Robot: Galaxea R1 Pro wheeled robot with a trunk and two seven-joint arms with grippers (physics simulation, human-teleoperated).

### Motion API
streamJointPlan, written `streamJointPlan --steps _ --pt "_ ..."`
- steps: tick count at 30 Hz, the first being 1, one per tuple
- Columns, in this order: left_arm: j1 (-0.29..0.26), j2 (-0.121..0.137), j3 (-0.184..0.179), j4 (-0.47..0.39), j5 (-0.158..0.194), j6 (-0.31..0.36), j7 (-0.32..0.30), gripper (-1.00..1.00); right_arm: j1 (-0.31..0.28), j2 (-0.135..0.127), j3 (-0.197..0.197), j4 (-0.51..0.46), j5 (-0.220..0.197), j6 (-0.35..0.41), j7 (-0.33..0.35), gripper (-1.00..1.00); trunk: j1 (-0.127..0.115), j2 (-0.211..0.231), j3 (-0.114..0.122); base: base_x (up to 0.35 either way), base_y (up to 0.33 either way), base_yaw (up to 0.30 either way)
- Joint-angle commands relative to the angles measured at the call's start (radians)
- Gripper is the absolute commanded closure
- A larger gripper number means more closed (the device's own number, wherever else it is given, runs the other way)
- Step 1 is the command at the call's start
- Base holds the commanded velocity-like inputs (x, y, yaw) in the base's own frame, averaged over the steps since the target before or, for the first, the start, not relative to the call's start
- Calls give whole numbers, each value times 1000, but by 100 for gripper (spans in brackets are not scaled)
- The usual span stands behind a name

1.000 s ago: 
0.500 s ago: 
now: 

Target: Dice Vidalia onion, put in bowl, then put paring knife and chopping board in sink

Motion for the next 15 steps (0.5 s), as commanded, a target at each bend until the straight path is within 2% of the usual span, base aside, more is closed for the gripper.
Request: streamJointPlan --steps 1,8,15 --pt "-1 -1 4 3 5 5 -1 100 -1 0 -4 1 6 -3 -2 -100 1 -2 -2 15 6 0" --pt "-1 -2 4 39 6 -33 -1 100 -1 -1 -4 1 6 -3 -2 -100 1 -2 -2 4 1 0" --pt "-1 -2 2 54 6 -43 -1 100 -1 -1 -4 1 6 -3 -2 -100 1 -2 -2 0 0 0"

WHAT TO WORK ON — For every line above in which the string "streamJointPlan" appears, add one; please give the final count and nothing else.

ANSWER FOR THIS EXERCISE — 2